ABOUT THIS TASK:
Copy the whole listing below exactly.

_____

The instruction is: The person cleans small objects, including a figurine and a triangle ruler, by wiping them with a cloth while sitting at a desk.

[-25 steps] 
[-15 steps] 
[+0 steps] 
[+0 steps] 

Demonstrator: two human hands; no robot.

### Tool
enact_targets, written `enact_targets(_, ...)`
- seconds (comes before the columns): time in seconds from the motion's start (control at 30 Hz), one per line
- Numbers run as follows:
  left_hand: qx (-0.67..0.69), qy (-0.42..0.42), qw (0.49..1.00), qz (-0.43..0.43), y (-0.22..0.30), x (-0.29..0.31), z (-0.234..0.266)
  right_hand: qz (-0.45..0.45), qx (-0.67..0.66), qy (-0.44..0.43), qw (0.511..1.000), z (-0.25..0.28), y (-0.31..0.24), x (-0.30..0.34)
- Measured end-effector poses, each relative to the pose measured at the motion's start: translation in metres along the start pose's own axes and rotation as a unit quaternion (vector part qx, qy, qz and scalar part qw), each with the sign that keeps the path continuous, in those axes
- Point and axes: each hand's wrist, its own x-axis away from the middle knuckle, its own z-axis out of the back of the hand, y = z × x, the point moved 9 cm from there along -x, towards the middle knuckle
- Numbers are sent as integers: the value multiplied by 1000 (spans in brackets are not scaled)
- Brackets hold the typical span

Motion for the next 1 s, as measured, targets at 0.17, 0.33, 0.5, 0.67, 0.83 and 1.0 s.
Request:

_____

SOLUTION TO THIS PROBLEM:
The instruction is: The person cleans small objects, including a figurine and a triangle ruler, by wiping them with a cloth while sitting at a desk.

[-25 steps] 
[-15 steps] 
[+0 steps] 
[+0 steps] 

Demonstrator: two human hands; no robot.

### Tool
enact_targets, written `enact_targets(_, ...)`
- seconds (comes before the columns): time in seconds from the motion's start (control at 30 Hz), one per line
- Numbers run as follows:
  left_hand: qx (-0.67..0.69), qy (-0.42..0.42), qw (0.49..1.00), qz (-0.43..0.43), y (-0.22..0.30), x (-0.29..0.31), z (-0.234..0.266)
  right_hand: qz (-0.45..0.45), qx (-0.67..0.66), qy (-0.44..0.43), qw (0.511..1.000), z (-0.25..0.28), y (-0.31..0.24), x (-0.30..0.34)
- Measured end-effector poses, each relative to the pose measured at the motion's start: translation in metres along the start pose's own axes and rotation as a unit quaternion (vector part qx, qy, qz and scalar part qw), each with the sign that keeps the path continuous, in those axes
- Point and axes: each hand's wrist, its own x-axis away from the middle knuckle, its own z-axis out of the back of the hand, y = z × x, the point moved 9 cm from there along -x, towards the middle knuckle
- Numbers are sent as integers: the value multiplied by 1000 (spans in brackets are not scaled)
- Brackets hold the typical span

Motion for the next 1 s, as measured, targets at 0.17, 0.33, 0.5, 0.67, 0.83 and 1.0 s.
Request:

The output is now complete.